*What you will do*. The whole listing should be retyped exactly as it appears.
[[ Dataset extract open ]]
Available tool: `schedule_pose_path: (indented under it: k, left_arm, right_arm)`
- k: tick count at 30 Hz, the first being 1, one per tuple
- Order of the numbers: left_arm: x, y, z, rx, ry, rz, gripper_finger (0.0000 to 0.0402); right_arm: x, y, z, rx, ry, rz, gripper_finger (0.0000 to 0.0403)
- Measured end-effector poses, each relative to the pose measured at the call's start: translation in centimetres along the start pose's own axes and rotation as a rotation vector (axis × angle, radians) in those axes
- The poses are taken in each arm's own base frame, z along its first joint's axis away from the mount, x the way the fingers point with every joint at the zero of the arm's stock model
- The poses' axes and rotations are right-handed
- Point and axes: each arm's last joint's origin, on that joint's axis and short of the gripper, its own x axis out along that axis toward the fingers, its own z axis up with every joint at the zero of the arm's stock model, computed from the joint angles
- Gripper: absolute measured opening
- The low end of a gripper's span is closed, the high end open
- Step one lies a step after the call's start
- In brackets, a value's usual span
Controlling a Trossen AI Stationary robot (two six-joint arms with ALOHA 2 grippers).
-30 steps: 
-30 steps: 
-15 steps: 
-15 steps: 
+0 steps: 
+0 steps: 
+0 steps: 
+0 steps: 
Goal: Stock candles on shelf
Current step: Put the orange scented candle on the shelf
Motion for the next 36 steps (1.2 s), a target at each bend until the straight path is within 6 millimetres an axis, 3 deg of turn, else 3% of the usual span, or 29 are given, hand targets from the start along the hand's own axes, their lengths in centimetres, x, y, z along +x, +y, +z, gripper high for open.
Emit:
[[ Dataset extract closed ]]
*Your response*.
Available tool: `schedule_pose_path: (indented under it: k, left_arm, right_arm)`
- k: tick count at 30 Hz, the first being 1, one per tuple
- Order of the numbers: left_arm: x, y, z, rx, ry, rz, gripper_finger (0.0000 to 0.0402); right_arm: x, y, z, rx, ry, rz, gripper_finger (0.0000 to 0.0403)
- Measured end-effector poses, each relative to the pose measured at the call's start: translation in centimetres along the start pose's own axes and rotation as a rotation vector (axis × angle, radians) in those axes
- The poses are taken in each arm's own base frame, z along its first joint's axis away from the mount, x the way the fingers point with every joint at the zero of the arm's stock model
- The poses' axes and rotations are right-handed
- Point and axes: each arm's last joint's origin, on that joint's axis and short of the gripper, its own x axis out along that axis toward the fingers, its own z axis up with every joint at the zero of the arm's stock model, computed from the joint angles
- Gripper: absolute measured opening
- The low end of a gripper's span is closed, the high end open
- Step one lies a step after the call's start
- In brackets, a value's usual span
Controlling a Trossen AI Stationary robot (two six-joint arms with ALOHA 2 grippers).
-30 steps: 
-30 steps: 
-15 steps: 
-15 steps: 
+0 steps: 
+0 steps: 
+0 steps: 
+0 steps: 
Goal: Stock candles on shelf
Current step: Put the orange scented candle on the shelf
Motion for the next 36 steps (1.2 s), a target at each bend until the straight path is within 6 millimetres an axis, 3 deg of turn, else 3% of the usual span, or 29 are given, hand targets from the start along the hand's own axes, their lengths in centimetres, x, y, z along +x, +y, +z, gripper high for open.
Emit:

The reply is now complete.